Please give back the listing exactly as it reads.

__Given data__

================

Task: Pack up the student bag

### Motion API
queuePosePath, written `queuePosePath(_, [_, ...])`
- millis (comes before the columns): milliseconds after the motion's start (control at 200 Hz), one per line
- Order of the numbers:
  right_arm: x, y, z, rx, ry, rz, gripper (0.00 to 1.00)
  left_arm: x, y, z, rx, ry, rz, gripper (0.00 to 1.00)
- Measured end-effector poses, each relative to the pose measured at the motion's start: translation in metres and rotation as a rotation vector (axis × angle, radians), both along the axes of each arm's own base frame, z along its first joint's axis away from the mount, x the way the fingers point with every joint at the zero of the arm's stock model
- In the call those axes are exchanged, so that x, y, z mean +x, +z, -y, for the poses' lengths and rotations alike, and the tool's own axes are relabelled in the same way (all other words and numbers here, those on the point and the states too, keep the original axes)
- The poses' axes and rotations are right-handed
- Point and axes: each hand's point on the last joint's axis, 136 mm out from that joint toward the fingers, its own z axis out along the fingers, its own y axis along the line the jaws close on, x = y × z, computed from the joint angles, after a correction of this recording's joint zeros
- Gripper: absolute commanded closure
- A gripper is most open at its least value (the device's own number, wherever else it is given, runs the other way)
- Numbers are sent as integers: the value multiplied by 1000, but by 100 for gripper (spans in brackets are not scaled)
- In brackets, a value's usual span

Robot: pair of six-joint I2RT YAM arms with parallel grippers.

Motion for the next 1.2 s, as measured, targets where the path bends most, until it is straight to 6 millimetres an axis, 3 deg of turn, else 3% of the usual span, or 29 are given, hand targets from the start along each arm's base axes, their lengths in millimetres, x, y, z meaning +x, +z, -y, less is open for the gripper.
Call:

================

__Finished task__
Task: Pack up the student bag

### Motion API
queuePosePath, written `queuePosePath(_, [_, ...])`
- millis (comes before the columns): milliseconds after the motion's start (control at 200 Hz), one per line
- Order of the numbers:
  right_arm: x, y, z, rx, ry, rz, gripper (0.00 to 1.00)
  left_arm: x, y, z, rx, ry, rz, gripper (0.00 to 1.00)
- Measured end-effector poses, each relative to the pose measured at the motion's start: translation in metres and rotation as a rotation vector (axis × angle, radians), both along the axes of each arm's own base frame, z along its first joint's axis away from the mount, x the way the fingers point with every joint at the zero of the arm's stock model
- In the call those axes are exchanged, so that x, y, z mean +x, +z, -y, for the poses' lengths and rotations alike, and the tool's own axes are relabelled in the same way (all other words and numbers here, those on the point and the states too, keep the original axes)
- The poses' axes and rotations are right-handed
- Point and axes: each hand's point on the last joint's axis, 136 mm out from that joint toward the fingers, its own z axis out along the fingers, its own y axis along the line the jaws close on, x = y × z, computed from the joint angles, after a correction of this recording's joint zeros
- Gripper: absolute commanded closure
- A gripper is most open at its least value (the device's own number, wherever else it is given, runs the other way)
- Numbers are sent as integers: the value multiplied by 1000, but by 100 for gripper (spans in brackets are not scaled)
- In brackets, a value's usual span

Robot: pair of six-joint I2RT YAM arms with parallel grippers.

Motion for the next 1.2 s, as measured, targets where the path bends most, until it is straight to 6 millimetres an axis, 3 deg of turn, else 3% of the usual span, or 29 are given, hand targets from the start along each arm's base axes, their lengths in millimetres, x, y, z meaning +x, +z, -y, less is open for the gripper.
Call:

The submitted response is complete.